All of which leads up to the purpose of this ramble. Sony, the same company which gave us the video recorder—remember when they were all called Betamaxes?—has been instrumental in pioneering a new music format that, strictly speaking, is second only to the Compact Disc—whjch, not incidentally, they also invented. Sony's latest innovation came about last year or so; they call it Beta Hi-Fi.

You've probably heard all about Beta Hi-Fi: it's a video recording system in which the sound signal is fed along with the video signal to a video recorder's rotating video heads. What it all means, basically, is that with some brilliant engineering the Sony people figured out a Wfiy to give you sound quality that surpasses every known method of reproduction—including the standard open-reel tape deck—except for their own digital Compact Disc.

The end result: just a few short months after Sony introduced the system, other companies came up with their own systems, and prices were driven down. And when you start dealing in sound quality that high, at prices that low, you do what lots of people do—Stevie Wonder, for instance—and buy the video system solely for its hi-fi purposes.

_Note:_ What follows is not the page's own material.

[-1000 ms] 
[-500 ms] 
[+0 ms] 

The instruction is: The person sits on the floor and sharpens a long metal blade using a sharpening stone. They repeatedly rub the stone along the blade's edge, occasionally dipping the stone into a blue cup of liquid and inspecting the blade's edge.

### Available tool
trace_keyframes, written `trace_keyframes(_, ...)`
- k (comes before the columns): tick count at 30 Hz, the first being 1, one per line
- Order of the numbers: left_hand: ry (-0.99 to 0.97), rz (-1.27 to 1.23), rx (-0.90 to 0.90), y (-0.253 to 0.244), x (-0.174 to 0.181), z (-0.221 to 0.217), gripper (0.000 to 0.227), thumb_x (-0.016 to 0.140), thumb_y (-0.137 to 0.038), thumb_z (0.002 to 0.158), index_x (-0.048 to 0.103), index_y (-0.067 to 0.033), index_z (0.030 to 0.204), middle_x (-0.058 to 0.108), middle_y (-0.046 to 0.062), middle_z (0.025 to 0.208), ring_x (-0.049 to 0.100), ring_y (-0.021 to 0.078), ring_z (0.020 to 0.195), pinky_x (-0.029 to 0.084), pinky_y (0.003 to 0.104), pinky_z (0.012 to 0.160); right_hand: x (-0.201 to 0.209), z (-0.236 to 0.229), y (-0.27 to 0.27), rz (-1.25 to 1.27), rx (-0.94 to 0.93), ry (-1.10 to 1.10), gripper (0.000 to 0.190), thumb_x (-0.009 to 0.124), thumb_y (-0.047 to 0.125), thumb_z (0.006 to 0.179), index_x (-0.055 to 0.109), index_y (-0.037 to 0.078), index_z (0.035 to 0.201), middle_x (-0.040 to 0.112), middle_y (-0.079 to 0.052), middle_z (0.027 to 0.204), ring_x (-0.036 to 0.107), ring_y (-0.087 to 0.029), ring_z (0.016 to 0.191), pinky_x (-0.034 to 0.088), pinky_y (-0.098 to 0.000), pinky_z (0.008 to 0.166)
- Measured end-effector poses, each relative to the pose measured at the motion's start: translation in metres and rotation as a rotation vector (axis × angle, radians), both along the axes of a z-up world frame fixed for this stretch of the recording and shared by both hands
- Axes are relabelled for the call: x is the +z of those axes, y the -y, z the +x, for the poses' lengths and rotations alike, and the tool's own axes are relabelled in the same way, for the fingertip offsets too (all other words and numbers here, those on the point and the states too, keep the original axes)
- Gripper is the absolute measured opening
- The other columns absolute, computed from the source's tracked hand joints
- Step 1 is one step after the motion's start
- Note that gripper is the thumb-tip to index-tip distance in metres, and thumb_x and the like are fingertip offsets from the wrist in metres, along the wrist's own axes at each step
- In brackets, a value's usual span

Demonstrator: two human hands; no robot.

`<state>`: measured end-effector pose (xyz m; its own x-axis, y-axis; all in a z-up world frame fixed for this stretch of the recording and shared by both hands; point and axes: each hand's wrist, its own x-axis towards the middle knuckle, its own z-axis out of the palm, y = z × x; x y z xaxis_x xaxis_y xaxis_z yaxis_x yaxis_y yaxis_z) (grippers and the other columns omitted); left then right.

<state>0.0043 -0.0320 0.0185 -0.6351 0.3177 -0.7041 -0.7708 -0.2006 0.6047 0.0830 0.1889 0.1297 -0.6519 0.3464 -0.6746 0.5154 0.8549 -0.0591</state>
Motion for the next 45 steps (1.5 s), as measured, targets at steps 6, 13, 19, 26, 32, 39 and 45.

Think about it. You lay down $600 for a machine that allows you to record anything you'd like that's on television. Don't care about TV? Fine. You've bought a machine that can serve as a super hi-fi recording system, so just use it for that. Plop down six or seven bucks at an appliance store, get yourself a five-hour videocassette tape, and there you go: five-hours of super fidelity at a fraction of the line (and quite likely inferior) reel-to-reel recorder. Hook it up to your home stereo system and you won't ever need to leave your house again. But...

THE PAYOFF

But...Sony does not want you to stay at home. Instead, they want you to go to your nearest video store and pick up their latest Video 45.

'Video 45'—sounds sort of bogus, no? Truth is, greater marketing coups have been made with dopier concepts. The Video 45, which Sony pioneered, brings you three or four rock videos—the same rock videos you might've seen on MTV, mind you—to play at your convenience over and over, for just 15 bucks or so.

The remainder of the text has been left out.